### BRIEF
When you reach the line with "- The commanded" in the data below, begin printing lines exactly, and stop once the line with "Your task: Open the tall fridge" has been printed.

BEGIN

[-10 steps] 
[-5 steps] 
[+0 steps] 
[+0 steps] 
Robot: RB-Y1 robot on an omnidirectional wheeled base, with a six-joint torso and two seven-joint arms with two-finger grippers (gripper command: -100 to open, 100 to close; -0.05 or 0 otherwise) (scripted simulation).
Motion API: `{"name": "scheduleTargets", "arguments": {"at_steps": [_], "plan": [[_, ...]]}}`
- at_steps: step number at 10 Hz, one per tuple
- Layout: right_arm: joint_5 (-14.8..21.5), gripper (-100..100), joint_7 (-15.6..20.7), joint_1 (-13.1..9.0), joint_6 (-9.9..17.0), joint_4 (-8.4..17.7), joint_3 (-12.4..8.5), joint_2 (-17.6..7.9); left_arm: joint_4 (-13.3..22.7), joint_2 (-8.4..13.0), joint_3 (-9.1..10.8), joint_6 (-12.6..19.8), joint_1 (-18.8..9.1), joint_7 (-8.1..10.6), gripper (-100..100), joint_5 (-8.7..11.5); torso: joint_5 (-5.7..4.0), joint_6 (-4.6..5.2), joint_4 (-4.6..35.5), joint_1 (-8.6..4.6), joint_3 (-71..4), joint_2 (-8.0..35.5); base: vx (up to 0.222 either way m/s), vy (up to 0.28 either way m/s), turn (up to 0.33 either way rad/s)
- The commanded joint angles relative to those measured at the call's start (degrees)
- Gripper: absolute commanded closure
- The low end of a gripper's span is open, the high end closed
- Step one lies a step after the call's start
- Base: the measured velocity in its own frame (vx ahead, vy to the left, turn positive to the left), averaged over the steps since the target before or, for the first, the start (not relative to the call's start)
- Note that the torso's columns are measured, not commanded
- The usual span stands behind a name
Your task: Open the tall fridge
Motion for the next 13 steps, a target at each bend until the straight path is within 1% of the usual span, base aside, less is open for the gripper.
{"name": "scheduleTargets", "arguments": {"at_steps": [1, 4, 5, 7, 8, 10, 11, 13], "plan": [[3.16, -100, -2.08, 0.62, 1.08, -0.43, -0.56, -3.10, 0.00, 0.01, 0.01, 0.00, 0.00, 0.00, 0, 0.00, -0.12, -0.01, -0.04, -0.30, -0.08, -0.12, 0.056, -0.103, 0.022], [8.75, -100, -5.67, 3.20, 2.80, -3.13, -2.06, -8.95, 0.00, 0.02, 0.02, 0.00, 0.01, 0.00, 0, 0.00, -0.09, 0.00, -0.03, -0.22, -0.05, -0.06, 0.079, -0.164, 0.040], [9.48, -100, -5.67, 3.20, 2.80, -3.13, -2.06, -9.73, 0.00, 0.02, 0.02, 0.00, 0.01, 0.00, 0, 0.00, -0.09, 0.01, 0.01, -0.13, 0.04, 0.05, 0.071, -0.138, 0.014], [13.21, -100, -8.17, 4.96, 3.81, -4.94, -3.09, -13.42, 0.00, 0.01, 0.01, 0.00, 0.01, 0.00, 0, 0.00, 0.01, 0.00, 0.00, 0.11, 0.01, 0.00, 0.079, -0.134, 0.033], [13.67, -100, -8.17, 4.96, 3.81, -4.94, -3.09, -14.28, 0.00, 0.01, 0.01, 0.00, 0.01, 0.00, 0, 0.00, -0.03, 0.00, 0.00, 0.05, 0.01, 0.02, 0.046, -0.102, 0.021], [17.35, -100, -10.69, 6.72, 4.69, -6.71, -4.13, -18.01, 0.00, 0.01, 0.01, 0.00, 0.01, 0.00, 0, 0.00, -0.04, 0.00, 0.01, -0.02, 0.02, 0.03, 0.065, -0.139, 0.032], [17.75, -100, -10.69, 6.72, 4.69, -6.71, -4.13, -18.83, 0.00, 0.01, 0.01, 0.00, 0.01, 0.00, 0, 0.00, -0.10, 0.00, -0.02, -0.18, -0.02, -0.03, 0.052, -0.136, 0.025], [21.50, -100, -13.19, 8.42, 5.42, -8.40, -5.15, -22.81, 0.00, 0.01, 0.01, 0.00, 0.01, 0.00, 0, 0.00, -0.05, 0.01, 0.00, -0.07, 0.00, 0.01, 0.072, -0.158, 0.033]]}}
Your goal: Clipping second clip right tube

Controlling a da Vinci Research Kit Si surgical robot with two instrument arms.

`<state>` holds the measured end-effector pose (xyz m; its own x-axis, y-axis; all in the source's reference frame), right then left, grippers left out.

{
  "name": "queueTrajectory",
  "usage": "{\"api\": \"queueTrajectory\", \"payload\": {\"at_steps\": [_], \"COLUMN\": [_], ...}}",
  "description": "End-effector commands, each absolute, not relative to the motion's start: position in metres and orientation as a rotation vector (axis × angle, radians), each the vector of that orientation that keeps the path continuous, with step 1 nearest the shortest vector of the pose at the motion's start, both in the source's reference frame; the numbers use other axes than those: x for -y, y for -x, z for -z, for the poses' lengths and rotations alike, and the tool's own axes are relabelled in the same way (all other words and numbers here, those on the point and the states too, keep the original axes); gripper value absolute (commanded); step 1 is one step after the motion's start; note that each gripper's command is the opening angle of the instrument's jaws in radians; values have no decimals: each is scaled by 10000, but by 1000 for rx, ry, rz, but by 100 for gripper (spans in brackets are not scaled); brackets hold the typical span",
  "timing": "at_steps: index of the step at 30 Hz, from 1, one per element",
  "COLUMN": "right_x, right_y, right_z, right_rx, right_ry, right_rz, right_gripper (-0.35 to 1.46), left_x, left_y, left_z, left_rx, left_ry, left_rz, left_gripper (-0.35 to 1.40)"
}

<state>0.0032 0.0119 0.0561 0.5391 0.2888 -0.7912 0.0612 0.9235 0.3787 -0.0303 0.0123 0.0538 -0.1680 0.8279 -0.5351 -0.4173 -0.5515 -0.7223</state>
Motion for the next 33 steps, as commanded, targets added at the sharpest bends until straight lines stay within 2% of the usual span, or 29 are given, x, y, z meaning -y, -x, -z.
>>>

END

### EXERCISE RESULT
- The commanded joint angles relative to those measured at the call's start (degrees)
- Gripper: absolute commanded closure
- The low end of a gripper's span is open, the high end closed
- Step one lies a step after the call's start
- Base: the measured velocity in its own frame (vx ahead, vy to the left, turn positive to the left), averaged over the steps since the target before or, for the first, the start (not relative to the call's start)
- Note that the torso's columns are measured, not commanded
- The usual span stands behind a name
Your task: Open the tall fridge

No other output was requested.